On Sat, Sep 27, 2008 at 11:02:24PM +0900, Jordi Beltran Creix wrote:
> I am using a virtual machine to try and follow -CURRENT.I have
> installed a snapshot, downloaded the cvs source, built it and run to
> see if it worked, up to there everything is okay.
> Reading the FAQ I found out that the "official" way to follow current
> more or less closely is to build a ramdisk image(or download a bsd.rd
> image from the servers) and boot from that. 

I believe you have misread the FAQ.  The bsd.rd kernels are used for:

   initial binary installations
   binary upgrades
   rescue

If you are running -current, you have two choices:

   install (or upgrade to) a snapshot, and build -current from the source
   upgrade from snapshot to snapshot, never building -current yourself.

It appears you chose the first.  If you have built and installed your
kernel, booted it, then did a "make build" of userland, you are already
running -current.  

> However, when I place my
> newly generated image in / and boot from it, it tells me that it lacks
> a root filesystem...

I'm not sure *what* you are trying to do.  Perhaps you're trying to copy
your -current system to your production environment?  

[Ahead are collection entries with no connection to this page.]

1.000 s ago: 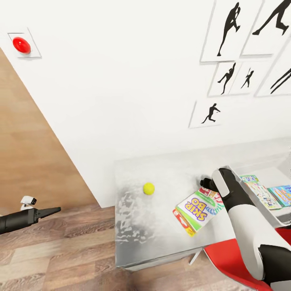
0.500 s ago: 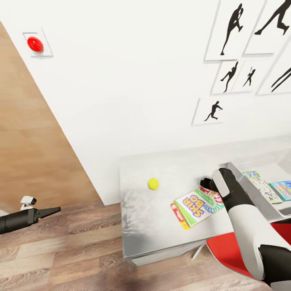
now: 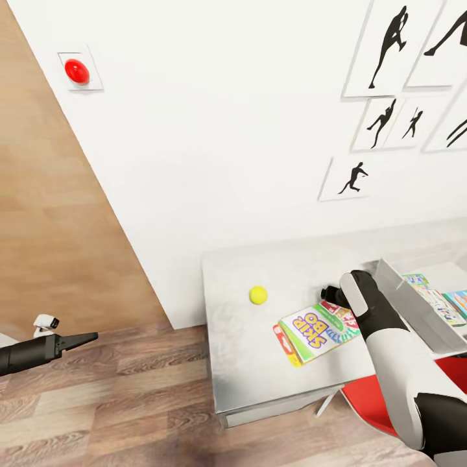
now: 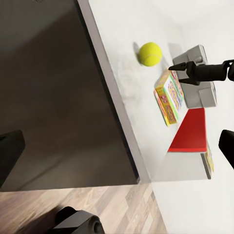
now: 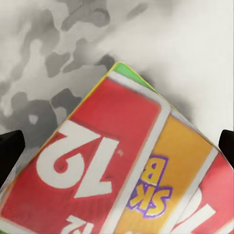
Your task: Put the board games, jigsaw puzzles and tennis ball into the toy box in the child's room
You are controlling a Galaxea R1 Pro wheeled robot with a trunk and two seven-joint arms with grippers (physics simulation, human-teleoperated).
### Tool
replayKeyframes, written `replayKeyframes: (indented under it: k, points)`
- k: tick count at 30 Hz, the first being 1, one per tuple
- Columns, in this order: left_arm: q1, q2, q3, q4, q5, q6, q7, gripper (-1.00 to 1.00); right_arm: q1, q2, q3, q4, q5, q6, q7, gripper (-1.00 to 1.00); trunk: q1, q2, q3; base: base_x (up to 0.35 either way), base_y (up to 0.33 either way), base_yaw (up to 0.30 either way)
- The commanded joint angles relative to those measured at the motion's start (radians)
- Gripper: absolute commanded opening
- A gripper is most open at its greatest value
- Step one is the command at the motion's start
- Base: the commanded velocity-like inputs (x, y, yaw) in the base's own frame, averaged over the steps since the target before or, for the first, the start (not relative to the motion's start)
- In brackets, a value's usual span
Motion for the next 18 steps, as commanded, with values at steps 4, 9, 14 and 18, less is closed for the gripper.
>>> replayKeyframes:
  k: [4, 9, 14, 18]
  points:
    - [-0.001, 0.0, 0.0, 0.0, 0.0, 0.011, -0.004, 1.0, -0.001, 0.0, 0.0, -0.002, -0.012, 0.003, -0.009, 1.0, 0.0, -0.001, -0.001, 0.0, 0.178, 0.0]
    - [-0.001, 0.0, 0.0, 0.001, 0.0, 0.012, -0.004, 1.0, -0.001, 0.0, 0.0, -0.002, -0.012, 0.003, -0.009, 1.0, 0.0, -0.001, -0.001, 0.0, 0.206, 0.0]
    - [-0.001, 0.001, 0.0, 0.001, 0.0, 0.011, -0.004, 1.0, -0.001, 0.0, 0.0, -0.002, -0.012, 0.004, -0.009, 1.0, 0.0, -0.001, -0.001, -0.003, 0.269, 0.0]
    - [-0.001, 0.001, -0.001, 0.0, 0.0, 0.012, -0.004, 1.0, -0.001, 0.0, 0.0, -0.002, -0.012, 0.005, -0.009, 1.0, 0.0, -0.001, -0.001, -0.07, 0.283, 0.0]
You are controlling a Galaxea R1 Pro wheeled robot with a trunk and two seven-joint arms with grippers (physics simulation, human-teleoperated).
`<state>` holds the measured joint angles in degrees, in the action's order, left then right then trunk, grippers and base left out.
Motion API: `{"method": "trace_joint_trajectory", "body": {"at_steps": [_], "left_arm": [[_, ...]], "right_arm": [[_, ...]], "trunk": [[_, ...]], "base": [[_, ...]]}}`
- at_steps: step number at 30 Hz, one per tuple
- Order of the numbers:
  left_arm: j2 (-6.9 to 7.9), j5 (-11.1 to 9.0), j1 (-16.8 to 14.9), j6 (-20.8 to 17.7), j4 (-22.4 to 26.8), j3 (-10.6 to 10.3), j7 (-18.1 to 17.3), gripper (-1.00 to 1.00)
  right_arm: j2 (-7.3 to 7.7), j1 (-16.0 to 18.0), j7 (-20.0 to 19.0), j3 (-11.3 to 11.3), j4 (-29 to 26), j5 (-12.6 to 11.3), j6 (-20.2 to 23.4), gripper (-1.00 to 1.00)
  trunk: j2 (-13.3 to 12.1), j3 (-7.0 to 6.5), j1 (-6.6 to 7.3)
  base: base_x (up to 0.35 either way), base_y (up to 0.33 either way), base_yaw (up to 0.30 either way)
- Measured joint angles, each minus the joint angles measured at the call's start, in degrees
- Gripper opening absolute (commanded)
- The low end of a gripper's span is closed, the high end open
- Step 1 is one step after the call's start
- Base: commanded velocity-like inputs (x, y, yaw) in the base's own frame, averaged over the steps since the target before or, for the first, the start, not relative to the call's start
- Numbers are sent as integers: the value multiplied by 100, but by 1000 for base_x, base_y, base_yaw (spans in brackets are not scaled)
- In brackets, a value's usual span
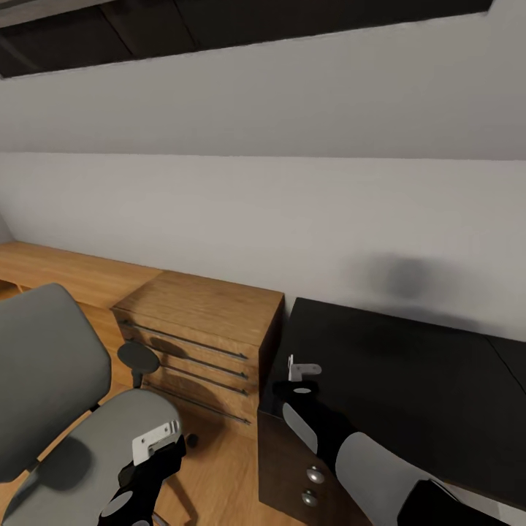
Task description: In the bedroom, organize the workspace by keeping the computer under the desk, ensuring the monitor is on the desk, placing the keyboard on the desk next to the monitor, placing the mouse on the desk next to the keyboard, moving the folder from the swivel chair onto the desk next to the mouse, stacking the notebook on top of the folder with the pen on top of the notebook, and positioning the swivel chair next to the desk.
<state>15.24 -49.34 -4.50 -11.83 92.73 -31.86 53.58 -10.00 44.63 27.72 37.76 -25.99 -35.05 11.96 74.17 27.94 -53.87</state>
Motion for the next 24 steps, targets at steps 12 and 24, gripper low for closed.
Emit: {"method": "trace_joint_trajectory", "body": {"at_steps": [12,24], "left_arm": [[0,0,0,0,0,-2,0,100],[0,0,0,0,0,6,1,100]], "right_arm": [[0,-3,0,-6,-4,0,4,100],[0,-3,0,-7,-9,7,3,100]], "trunk": [[80,36,-44],[242,108,-133]], "base": [[0,0,0],[0,0,0]]}}
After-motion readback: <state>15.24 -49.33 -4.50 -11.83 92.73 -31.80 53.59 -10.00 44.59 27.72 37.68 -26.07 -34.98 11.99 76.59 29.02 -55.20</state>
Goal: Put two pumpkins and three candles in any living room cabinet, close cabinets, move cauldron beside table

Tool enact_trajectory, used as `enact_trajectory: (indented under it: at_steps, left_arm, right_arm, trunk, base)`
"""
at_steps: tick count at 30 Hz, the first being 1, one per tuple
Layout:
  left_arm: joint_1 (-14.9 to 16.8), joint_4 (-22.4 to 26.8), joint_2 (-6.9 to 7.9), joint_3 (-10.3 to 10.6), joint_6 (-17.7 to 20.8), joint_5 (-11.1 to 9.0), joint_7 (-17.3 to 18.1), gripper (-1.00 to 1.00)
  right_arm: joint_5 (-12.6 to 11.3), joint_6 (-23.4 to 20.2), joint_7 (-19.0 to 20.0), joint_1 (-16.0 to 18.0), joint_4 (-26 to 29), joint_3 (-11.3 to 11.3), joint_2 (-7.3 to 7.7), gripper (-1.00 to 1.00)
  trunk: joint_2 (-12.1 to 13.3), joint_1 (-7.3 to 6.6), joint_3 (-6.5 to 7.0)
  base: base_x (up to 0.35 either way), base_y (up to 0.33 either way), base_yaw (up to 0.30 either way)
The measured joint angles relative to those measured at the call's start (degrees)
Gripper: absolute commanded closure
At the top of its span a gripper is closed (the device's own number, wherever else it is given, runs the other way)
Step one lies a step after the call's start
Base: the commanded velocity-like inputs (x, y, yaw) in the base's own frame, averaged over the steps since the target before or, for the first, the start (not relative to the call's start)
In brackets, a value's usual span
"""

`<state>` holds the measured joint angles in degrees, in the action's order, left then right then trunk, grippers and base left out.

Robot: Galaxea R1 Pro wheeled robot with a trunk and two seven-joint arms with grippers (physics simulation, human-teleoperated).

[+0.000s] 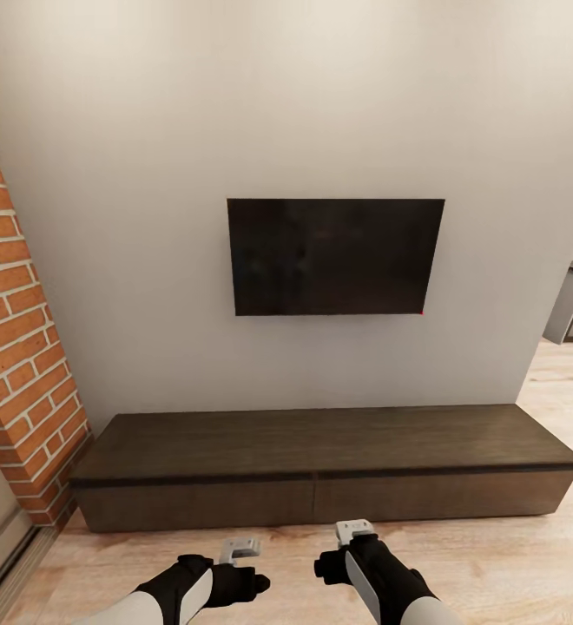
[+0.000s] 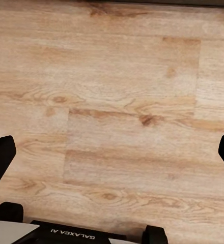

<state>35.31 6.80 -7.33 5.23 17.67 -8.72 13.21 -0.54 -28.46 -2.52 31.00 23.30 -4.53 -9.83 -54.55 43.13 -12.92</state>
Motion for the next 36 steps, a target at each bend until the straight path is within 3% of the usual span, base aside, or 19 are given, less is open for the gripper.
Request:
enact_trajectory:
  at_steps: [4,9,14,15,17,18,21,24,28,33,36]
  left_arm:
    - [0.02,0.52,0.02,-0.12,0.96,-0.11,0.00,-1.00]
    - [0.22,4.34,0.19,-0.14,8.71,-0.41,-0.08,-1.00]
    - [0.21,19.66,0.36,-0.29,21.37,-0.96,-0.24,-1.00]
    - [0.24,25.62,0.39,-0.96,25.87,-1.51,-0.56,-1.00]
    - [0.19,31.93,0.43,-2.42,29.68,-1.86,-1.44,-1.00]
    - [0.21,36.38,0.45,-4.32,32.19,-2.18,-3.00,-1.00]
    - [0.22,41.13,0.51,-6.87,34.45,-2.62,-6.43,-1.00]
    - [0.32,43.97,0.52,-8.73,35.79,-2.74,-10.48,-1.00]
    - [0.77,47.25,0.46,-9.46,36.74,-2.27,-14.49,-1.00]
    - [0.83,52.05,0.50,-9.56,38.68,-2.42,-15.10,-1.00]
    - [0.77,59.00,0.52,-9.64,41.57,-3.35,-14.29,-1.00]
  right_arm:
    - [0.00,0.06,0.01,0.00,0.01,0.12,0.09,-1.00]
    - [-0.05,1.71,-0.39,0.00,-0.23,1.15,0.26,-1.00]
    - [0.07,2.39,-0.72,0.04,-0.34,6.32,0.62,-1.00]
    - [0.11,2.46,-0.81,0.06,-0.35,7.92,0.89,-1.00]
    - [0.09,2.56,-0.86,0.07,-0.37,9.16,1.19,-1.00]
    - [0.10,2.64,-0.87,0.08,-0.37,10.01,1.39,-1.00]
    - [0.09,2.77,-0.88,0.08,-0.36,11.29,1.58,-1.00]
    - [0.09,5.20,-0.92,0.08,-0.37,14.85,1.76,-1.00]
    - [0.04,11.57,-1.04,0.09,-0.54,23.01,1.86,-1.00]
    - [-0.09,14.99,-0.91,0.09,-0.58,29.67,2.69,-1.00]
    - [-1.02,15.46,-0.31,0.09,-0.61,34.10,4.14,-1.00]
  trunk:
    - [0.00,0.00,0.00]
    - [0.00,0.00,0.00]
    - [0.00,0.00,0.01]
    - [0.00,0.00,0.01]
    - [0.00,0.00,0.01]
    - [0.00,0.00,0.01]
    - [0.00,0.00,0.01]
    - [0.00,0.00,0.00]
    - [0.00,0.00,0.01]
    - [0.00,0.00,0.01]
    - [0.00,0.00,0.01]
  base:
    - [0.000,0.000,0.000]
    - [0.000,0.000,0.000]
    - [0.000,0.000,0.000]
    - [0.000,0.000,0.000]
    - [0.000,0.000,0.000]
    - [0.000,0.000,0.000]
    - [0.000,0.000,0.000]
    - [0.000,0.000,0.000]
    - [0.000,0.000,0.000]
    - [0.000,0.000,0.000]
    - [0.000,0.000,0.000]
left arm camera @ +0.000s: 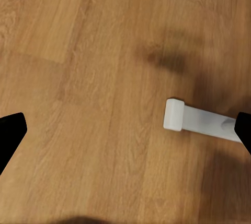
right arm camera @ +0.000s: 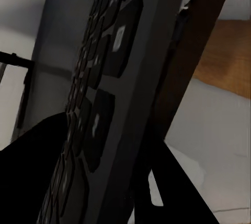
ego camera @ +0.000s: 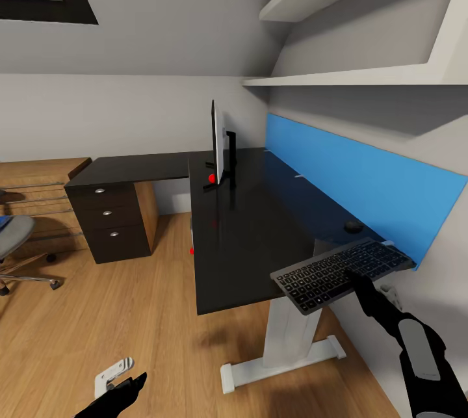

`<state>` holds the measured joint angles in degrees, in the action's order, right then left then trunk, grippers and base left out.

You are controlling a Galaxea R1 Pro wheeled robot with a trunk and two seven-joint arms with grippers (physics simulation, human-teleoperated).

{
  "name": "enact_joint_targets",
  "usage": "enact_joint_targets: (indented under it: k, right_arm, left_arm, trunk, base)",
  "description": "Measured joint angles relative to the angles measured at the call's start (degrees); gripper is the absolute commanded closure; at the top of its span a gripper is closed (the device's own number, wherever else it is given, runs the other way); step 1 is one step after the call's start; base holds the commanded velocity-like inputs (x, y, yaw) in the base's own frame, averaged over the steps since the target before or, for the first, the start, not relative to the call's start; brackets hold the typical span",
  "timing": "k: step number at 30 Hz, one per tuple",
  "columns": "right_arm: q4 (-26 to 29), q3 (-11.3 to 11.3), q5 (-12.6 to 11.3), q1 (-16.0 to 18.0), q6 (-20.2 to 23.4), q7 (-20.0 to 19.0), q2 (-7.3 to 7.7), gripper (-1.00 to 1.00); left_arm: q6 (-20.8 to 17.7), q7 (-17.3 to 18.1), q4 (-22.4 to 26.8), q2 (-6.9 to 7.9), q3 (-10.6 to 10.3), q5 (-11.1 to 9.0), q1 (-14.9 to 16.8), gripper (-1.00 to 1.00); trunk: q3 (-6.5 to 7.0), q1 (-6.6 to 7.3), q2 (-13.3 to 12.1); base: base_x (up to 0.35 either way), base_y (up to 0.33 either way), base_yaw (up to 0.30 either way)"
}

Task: In the bedroom, organize the workspace by keeping the computer under the desk, ensuring the monitor is on the desk, placing the keyboard on the desk next to the monitor, placing the mouse on the desk next to the keyboard, moving the folder from the swivel chair onto the desk next to the mouse, stacking the notebook on top of the folder with the pen on top of the notebook, and positioning the swivel chair next to the desk.

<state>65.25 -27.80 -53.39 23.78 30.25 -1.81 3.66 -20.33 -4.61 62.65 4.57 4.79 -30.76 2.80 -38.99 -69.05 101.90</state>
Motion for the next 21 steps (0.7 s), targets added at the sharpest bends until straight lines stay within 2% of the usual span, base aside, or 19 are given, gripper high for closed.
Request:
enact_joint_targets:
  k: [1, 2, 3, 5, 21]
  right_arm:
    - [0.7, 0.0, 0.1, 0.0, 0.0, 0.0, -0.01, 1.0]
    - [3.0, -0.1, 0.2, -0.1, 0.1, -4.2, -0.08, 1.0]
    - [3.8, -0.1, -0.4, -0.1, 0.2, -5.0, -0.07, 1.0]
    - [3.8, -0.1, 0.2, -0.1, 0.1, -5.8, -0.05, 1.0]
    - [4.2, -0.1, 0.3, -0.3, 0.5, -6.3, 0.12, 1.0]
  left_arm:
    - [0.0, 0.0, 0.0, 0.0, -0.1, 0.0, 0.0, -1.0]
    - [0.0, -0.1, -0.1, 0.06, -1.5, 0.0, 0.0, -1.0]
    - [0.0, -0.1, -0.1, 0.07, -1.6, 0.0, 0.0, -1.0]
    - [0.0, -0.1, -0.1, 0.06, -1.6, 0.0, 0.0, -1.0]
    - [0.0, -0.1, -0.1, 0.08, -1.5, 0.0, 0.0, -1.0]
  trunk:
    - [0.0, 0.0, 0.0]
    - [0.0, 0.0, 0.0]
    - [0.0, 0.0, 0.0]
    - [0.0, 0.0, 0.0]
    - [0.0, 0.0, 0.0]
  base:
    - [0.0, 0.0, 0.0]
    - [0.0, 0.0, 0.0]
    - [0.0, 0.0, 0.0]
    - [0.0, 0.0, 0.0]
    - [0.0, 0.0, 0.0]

Please forgive this level-set: 

To boot the OS requires boot blocks be installed, to get to a point where 
the bootloader is run and a kernel selected.  How you do that varies by 
architecture.  For i368/amd64, you need an MBR program installed, via 
fdisk(8) typically, and a PBR installed via installboot(8).  The PBR has 
the specific sectors where the bootloader program (/usr/mdec/boot, usually
copied into /boot) is stored.

When the kernel is booted, it will look for a root partition.  By default, 
it will look in the disklabel for the "a" partition. You can override this
with "boot -a".  If the kernel cannot find (or be directed to) a root parition,
the boot will fail.

As I stated above, if you have built the kernel and userland (and optionally,
xenocara) from the -current sources, you are running -current.  *IF* you
wish to copy this OS to another platform, you must build a release and do
a binary install or binary upgrade.  Instructions for making releases are
in FAQ 5 and, for additional detail, in the release(8) man page.